Dune, le premier roman, est l’histoire d’une tragédie (un duc trahi sur une planète hostile) et de la vengeance menant son fils adolescent au trône de l’Empire galactique. Le deuxième roman, Le Messie de Dune, narre la fin d’un règne et montre comment lorsqu’on mêle politique et religion, tout s’emballe et mène au désastre. Le tout au milieu d’intrigues de Palais n’ayant rien à envier à Shakespeare. Chaque livre, chaque cycle de cette série aborde des thèmes forts : l’écologie, la survie de l’espèce, l’addiction aussi bien au niveau de l’individu que de la structure économique (il suffit de remplacer « Épice » par « pétrole » ou « nucléaire » pour reconnaître dans les problèmes de l’Empire des échos de notre monde actuel), la prédestination face au libre arbitre, la place de l’éducation, etc. Pour autant, Dune et les autres romans écrits par Frank Herbert ne sont pas des pensums. Les personnages sont tous – à l’exception notable du baron Harkonnen et de Wensicia Fenring – très attachants, même les plus effrayants ou les plus tordus d’entre eux. L’action est également bien présente, même dans le livre le plus intimiste de la série (L’Empereur-Dieu de Dune), au point que je ne m’y ennuie jamais que ce soit en relisant en français ou en anglais. J’aime aussi beaucoup les Appendices (à la fin de Dune et du Messie de Dune) qui expliquent le monde où l’histoire commence : lexique et glossaire des personnages, mais également écologie de Dune et place de la religion dans l’Empire.

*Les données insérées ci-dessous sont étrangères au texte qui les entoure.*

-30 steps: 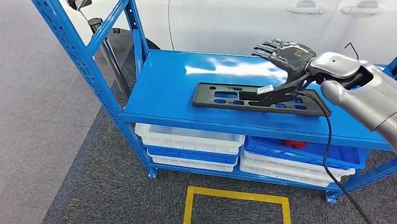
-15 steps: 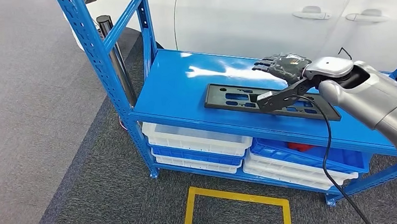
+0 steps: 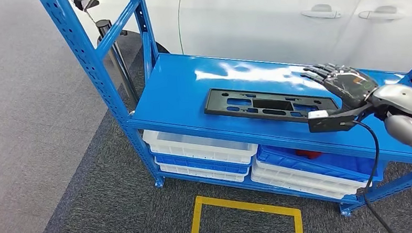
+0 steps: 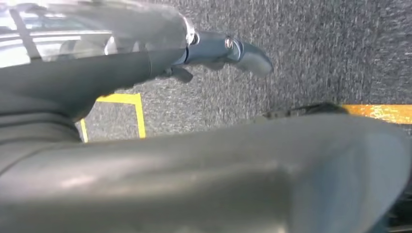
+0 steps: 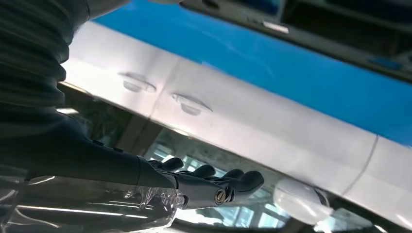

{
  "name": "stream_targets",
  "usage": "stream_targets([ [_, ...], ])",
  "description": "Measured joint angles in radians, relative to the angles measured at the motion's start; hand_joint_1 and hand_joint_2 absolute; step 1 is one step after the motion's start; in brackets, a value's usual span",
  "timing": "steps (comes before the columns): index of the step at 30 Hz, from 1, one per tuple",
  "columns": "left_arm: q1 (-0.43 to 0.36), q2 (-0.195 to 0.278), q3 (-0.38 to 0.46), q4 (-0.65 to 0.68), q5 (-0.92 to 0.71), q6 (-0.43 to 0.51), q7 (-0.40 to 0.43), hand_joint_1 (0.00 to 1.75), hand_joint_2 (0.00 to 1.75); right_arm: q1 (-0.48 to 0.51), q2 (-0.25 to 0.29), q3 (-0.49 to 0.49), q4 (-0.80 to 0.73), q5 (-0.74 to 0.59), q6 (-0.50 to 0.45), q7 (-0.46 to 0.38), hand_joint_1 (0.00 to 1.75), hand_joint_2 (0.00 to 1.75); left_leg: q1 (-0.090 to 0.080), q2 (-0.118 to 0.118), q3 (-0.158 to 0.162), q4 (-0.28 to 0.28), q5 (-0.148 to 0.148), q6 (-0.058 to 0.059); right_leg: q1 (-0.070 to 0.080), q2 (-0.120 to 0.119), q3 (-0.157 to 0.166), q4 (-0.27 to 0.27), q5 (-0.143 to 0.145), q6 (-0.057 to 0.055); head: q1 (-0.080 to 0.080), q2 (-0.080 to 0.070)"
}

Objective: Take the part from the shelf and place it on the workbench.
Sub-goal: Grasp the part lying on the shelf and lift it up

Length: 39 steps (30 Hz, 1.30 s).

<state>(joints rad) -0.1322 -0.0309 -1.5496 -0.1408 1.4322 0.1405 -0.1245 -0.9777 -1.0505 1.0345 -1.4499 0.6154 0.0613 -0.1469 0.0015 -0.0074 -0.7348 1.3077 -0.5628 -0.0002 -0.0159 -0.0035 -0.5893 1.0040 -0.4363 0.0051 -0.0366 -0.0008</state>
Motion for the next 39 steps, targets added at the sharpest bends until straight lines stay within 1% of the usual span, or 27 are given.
stream_targets([
  [1,0.0,0.0,0.0,0.0,0.0,0.0,0.0,0.0,0.0,0.051,-0.012,-0.03,-0.01,0.006,-0.016,0.004,0.0,1.75,0.001,0.0,0.016,-0.029,0.022,0.001,0.0,0.0,0.001,0.0,-0.001,0.001,0.0,0.0],
  [3,-0.003,0.0,0.0,0.0,0.001,0.0,0.0,0.0,0.0,0.149,-0.03,-0.099,-0.032,0.02,-0.035,0.006,0.0,1.75,0.001,0.0,0.088,-0.168,0.084,0.007,0.0,0.001,0.006,0.001,-0.004,0.006,0.0,0.0],
  [4,-0.004,0.0,0.0,0.0,0.003,0.001,0.0,0.0,0.0,0.196,-0.038,-0.138,-0.043,0.028,-0.04,0.006,0.0,1.75,0.0,0.0,0.121,-0.231,0.105,0.012,0.001,0.001,0.007,0.002,-0.005,0.01,0.0,0.0],
  [5,-0.006,0.0,0.0,0.0,0.005,0.002,0.0,0.0,0.0,0.24,-0.046,-0.178,-0.054,0.033,-0.044,0.004,0.0,1.75,-0.001,-0.001,0.141,-0.269,0.113,0.016,0.003,0.002,0.007,0.002,-0.006,0.015,0.0,0.0],
  [9,-0.005,0.0,0.0,0.0,0.01,0.006,0.0,0.0,0.0,0.384,-0.06,-0.325,-0.093,0.061,-0.046,-0.023,0.0,1.75,-0.006,-0.001,0.153,-0.297,0.12,0.039,-0.002,0.002,0.006,0.005,-0.011,0.039,0.0,0.0],
  [10,-0.005,0.0,0.0,0.0,0.01,0.007,-0.001,0.0,0.0,0.405,-0.06,-0.355,-0.098,0.069,-0.04,-0.032,0.0,1.75,-0.005,-0.001,0.155,-0.302,0.123,0.045,-0.004,0.002,-0.002,0.025,-0.026,0.043,0.0,0.0],
  [11,-0.006,0.0,0.0,0.0,0.009,0.008,-0.002,0.0,0.0,0.425,-0.06,-0.384,-0.103,0.075,-0.033,-0.04,0.0,1.75,-0.004,0.0,0.156,-0.306,0.126,0.049,-0.005,0.003,-0.022,0.069,-0.054,0.046,0.0,0.0],
  [13,-0.006,0.0,0.0,0.0,0.007,0.007,-0.004,0.0,0.0,0.468,-0.06,-0.432,-0.112,0.084,-0.025,-0.048,0.0,1.75,-0.006,0.0,0.155,-0.307,0.127,0.053,-0.006,0.003,-0.083,0.203,-0.119,0.052,0.0,0.0],
  [14,-0.006,0.0,0.0,0.0,0.005,0.005,-0.005,0.0,0.0,0.496,-0.059,-0.455,-0.117,0.093,-0.026,-0.05,0.0,1.75,-0.007,0.0,0.154,-0.306,0.127,0.053,-0.006,0.003,-0.11,0.261,-0.139,0.054,0.0,0.0],
  [15,-0.006,0.0,0.0,0.0,0.003,0.004,-0.005,0.0,0.0,0.526,-0.057,-0.474,-0.121,0.106,-0.03,-0.052,0.0,1.75,-0.008,-0.001,0.154,-0.306,0.127,0.053,-0.007,0.003,-0.121,0.284,-0.139,0.056,0.0,0.0],
  [16,-0.006,0.0,0.0,0.0,0.002,0.002,-0.005,0.0,0.0,0.555,-0.053,-0.496,-0.126,0.13,-0.038,-0.054,0.0,1.75,-0.008,-0.002,0.154,-0.305,0.127,0.053,-0.007,0.002,-0.112,0.265,-0.119,0.056,0.0,0.0],
  [19,-0.01,-0.001,0.0,0.0,-0.001,0.0,-0.006,0.0,0.0,0.612,-0.028,-0.565,-0.132,0.219,-0.066,-0.063,0.0,1.75,-0.01,-0.003,0.154,-0.298,0.122,0.045,-0.006,0.001,-0.017,0.066,-0.029,0.049,0.0,0.0],
  [20,-0.012,-0.002,0.0,0.0,-0.002,0.0,-0.007,0.0,0.0,0.621,-0.015,-0.581,-0.131,0.245,-0.075,-0.067,0.0,1.75,-0.011,-0.003,0.153,-0.296,0.121,0.041,-0.003,0.001,0.003,0.024,-0.016,0.043,0.0,0.0],
  [21,-0.013,-0.002,0.0,0.0,-0.003,0.0,-0.007,0.0,0.0,0.627,0.001,-0.593,-0.13,0.271,-0.083,-0.072,0.0,1.75,-0.012,-0.002,0.152,-0.295,0.12,0.036,0.001,0.002,0.012,0.004,-0.014,0.036,0.0,0.0],
  [22,-0.015,-0.003,0.0,0.0,-0.004,-0.001,-0.007,0.0,0.0,0.631,0.021,-0.6,-0.127,0.3,-0.091,-0.076,0.0,1.75,-0.012,-0.001,0.152,-0.295,0.119,0.032,0.005,0.004,0.011,0.003,-0.013,0.029,0.0,0.0],
  [24,-0.018,-0.003,0.0,0.0,-0.007,-0.001,-0.008,0.0,0.0,0.635,0.065,-0.606,-0.117,0.349,-0.103,-0.082,0.0,1.75,-0.01,0.001,0.151,-0.289,0.114,0.021,0.003,0.006,0.012,0.0,-0.009,0.017,0.0,0.0],
  [25,-0.02,-0.004,0.0,0.0,-0.008,-0.002,-0.008,0.0,0.0,0.635,0.087,-0.607,-0.111,0.367,-0.108,-0.084,0.0,1.75,-0.01,0.001,0.143,-0.27,0.1,0.015,0.001,0.006,0.012,-0.002,-0.008,0.01,0.0,0.0],
  [26,-0.022,-0.004,0.0,0.0,-0.009,-0.002,-0.008,0.0,0.0,0.636,0.106,-0.607,-0.106,0.379,-0.112,-0.084,0.0,1.75,-0.009,0.001,0.126,-0.23,0.076,0.01,-0.002,0.004,0.013,-0.004,-0.007,0.004,0.0,0.0],
  [28,-0.023,-0.004,0.0,0.0,-0.01,-0.002,-0.008,0.0,0.0,0.641,0.143,-0.607,-0.095,0.395,-0.118,-0.084,0.0,1.75,-0.007,0.001,0.066,-0.099,0.01,0.003,-0.002,0.002,0.012,-0.003,-0.007,-0.002,0.0,0.0],
  [29,-0.022,-0.004,0.0,0.0,-0.011,-0.003,-0.008,0.0,0.0,0.645,0.161,-0.607,-0.089,0.401,-0.121,-0.083,0.0,1.75,-0.006,0.001,0.035,-0.036,-0.014,0.001,-0.001,0.001,0.011,-0.003,-0.007,-0.003,0.0,0.0],
  [30,-0.02,-0.004,0.0,0.0,-0.011,-0.003,-0.007,0.0,0.0,0.649,0.177,-0.606,-0.083,0.406,-0.123,-0.082,0.0,1.75,-0.006,0.001,0.018,0.0,-0.02,0.001,-0.001,0.001,0.011,-0.003,-0.007,-0.003,0.0,0.0],
  [31,-0.019,-0.004,0.0,0.0,-0.011,-0.003,-0.007,0.0,0.0,0.652,0.191,-0.605,-0.077,0.41,-0.125,-0.082,0.0,1.75,-0.006,0.001,0.02,-0.004,-0.006,0.001,-0.001,0.001,0.011,-0.003,-0.007,-0.003,0.0,0.0],
  [32,-0.019,-0.005,0.0,0.0,-0.012,-0.003,-0.007,0.0,0.0,0.654,0.204,-0.605,-0.07,0.415,-0.127,-0.082,0.0,1.75,-0.006,0.001,0.042,-0.051,0.025,0.004,-0.001,0.001,0.013,-0.003,-0.007,-0.003,0.0,0.0],
  [33,-0.019,-0.005,0.0,0.0,-0.013,-0.003,-0.007,0.0,0.0,0.653,0.215,-0.605,-0.064,0.42,-0.13,-0.082,0.0,1.75,-0.006,0.001,0.078,-0.124,0.063,0.008,-0.001,0.002,0.014,-0.003,-0.008,-0.002,0.0,0.0],
  [35,-0.021,-0.005,0.0,0.0,-0.015,-0.003,-0.007,0.0,0.0,0.65,0.236,-0.605,-0.048,0.434,-0.135,-0.085,0.0,1.75,-0.009,0.001,0.141,-0.256,0.109,0.017,0.002,0.003,0.015,-0.002,-0.009,0.004,0.0,0.0],
  [36,-0.022,-0.005,0.0,0.0,-0.017,-0.003,-0.007,0.0,0.0,0.648,0.246,-0.604,-0.039,0.439,-0.137,-0.087,0.0,1.75,-0.011,0.0,0.155,-0.288,0.116,0.021,0.003,0.003,0.013,-0.001,-0.009,0.008,0.0,0.0],
  [39,-0.023,-0.005,0.0,0.0,-0.02,-0.003,-0.006,0.0,0.0,0.639,0.273,-0.598,-0.011,0.448,-0.141,-0.092,0.0,1.75,-0.013,0.0,0.159,-0.306,0.121,0.034,0.001,0.003,0.01,-0.002,-0.008,0.027,0.0,0.0],
])
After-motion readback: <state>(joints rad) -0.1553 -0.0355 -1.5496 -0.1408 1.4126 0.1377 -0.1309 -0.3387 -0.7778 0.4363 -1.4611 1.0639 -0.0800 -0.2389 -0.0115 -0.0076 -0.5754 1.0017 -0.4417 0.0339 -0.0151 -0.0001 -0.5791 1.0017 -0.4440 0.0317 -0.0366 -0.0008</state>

Si vous lisez les six romans (sept en français, car Dune a été divisé en deux tomes), vous vous embarquez pour 15 000 ans d’histoire, avec parfois de grands sauts temporels d’un livre à l’autre. Et pourtant, vous ne serez jamais déstabilisés. Mon seul regret est que la mort a interrompu Frank Herbert alors qu’il donnait une nouvelle direction à sa saga. Et les livres écrits par son fils et Kevin Anderson, me direz-vous ? Faites-vous votre propre opinion. Personnellement, j’ai lu les deux premiers, et je n’ai pas reconnu les personnages que Frank Herbert m’avait fait aimer ni retrouvé la puissance évocatrice de la saga originale. Je préfère considérer qu’ils n’existent pas, ce que d’autres font très bien avec les films (déjà sorti ou à venir) et la minisérie.
Dune n’est pas un livre facile à aborder. Soit on entre dedans et on se laisse porter, soit on reste hermétique à la lecture des premiers chapitres. Dans ce deuxième cas, faites l’effort d’aller un peu plus loin. Comme le plus précieux des joyaux, Dune dévoile tout son éclat et sa richesse après quelques efforts.

Dune de Frank Herbert
Éditions Berkley
Traduction de Michel Demuth
Éditions Presse Pocket*

*Il y a de nombreuses autres éditions du livre tant en français qu’en anglais, certaines nettement plus récentes, mais j’ai préféré indiquer celles en ma possession.